Que ce soit à Old Trafford, à Stamford Bridge ou bien encore à l’Emirates Stadium, que connaît bien Alexandre Lacazette, hormis quelques rares moments de frisson comme un écho d’un lointain passé glorieux, le silence du ticket hors de prix a chassé les chœurs des places debout. José Mourinho avait déjà dressé, voici quatre ans, ce constat amer : « Tout le monde sait à quel point je me sens connecté à ce club et à ses supporters. Mais en ce moment, c’est difficile pour nous de jouer à domicile, parce que jouer ici est comme jouer dans un stade vide.(…)Je regardais autour de moi et c’était vide, mais pas en matière de personnes, car le stade était plein. C’était extrêmement frustrant.(…)Il m’a fallu 30 minutes pour comprendre que le stade n’était pas vide. Quand on a marqué, j’ai réalisé : « Waouh, le stade est plein ! Bien ! » »
Pays contrarié de foot
Tout était dit. Le triomphe économique a sonné le glas d’un modèle, d’un style de vie, entre Eric J. Hobsbawn et John King. Bien plus terriblement que la politique anti-hooligan des années Tatcher. Aujourd’hui, la plupart des clubs anglais se portent si bien financièrement, entre droits télé et merchandising, qu’ils n’auraient plus besoin de remplir leur enceinte pour vivre, et bien vivre. Internationalisée et aseptisée, la Premier League n’est plus tournée vers son peuple, qui l’a quittée comme il fuit les centres villes, mais vers les abonnés des droits télé et les visiteurs asiatiques ou américains qui dépensent des sommes astronomiques en une soirée. Tous les déménagements de stade, loin de se résumer à augmenter la jauge, ont surtout validé cette évolution. L’attaquant français peut donc légitimement avoir le sentiment de débarquer dans un théâtre antique, après avoir vécu le feu sacré des derbys contre Sainté. Néanmoins, en toute honnêteté, Alexandre Lacazette devrait aussi savoir que, sans cette configuration spécifique de cette NBA du ballon rond, il ne recevrait certainement pas le même chèque à la fin du mois.

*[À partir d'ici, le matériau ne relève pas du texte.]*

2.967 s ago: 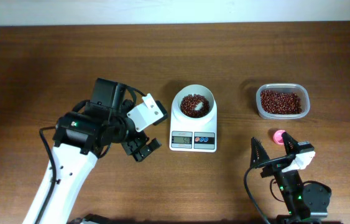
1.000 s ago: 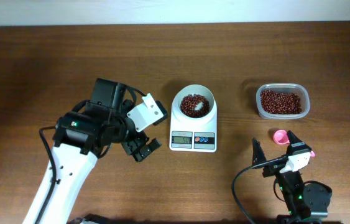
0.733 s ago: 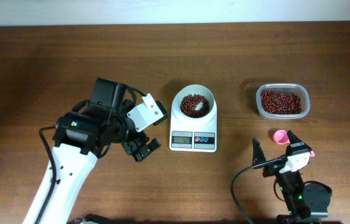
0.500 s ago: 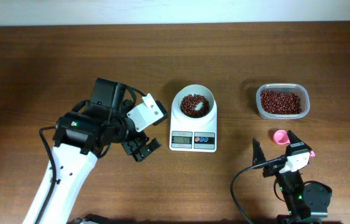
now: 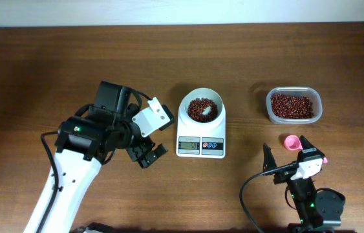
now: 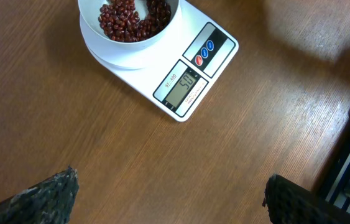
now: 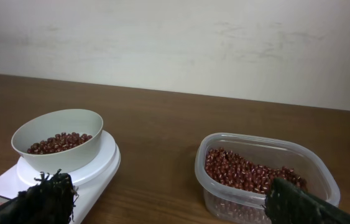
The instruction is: Scoop and weigh 50g on scale
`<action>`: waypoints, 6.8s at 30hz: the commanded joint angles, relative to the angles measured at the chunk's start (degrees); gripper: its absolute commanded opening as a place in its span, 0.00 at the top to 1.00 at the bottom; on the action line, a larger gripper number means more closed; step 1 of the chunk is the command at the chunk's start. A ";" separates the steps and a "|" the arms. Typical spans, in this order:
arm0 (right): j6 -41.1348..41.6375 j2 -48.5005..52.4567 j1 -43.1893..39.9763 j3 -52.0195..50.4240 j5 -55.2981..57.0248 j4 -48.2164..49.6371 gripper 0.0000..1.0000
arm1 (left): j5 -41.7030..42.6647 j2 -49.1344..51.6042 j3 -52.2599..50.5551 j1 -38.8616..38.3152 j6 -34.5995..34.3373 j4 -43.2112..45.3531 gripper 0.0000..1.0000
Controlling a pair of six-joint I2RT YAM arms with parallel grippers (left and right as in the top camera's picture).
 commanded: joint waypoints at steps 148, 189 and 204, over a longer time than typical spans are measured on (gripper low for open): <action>-2.93 -0.50 -0.94 -0.28 1.31 -0.46 0.01 | -6.73 -15.63 0.72 13.81 -37.57 28.17 0.01; -2.93 -0.50 -0.94 -0.28 1.33 -0.46 0.01 | -15.50 -53.72 -17.62 13.79 -43.54 30.47 0.01; -2.93 -0.50 -0.94 -0.28 1.31 -0.44 0.01 | -21.86 -53.70 -17.62 13.81 -43.52 33.77 0.01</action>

Le résultat étrange est là. Le foot british, mythique et mythifié, survit bien plus sûrement du côté de Caen, de la Meinau ou de Nîmes qu’aux bords de la Tamise. Un simple Strasbourg-OM, voire Nantes-Rennes, laisserait pantois le moindre témoin égaré du Brexit. Naturellement l’histoire, le passé, les annales dorment toujours de l’autre côté du Channel. Toutefois, dans ses excès certes, mais aussi sa sincérité et son engagement, l’exception française a pris le relais. Pays contrarié de foot, les supporters et ultras peuvent y conserver une place unique face à des clubs en retard sur les budgets et leur « esprit d’entreprise » . Le conflit actuel est peut-être le fruit de cette simple vérité sortie de la bouche de Lacazette. Faute de pouvoir se passer d’eux, pour le moment, on essaie de les dompter. Sacrés Gaulois réfractaires au changement.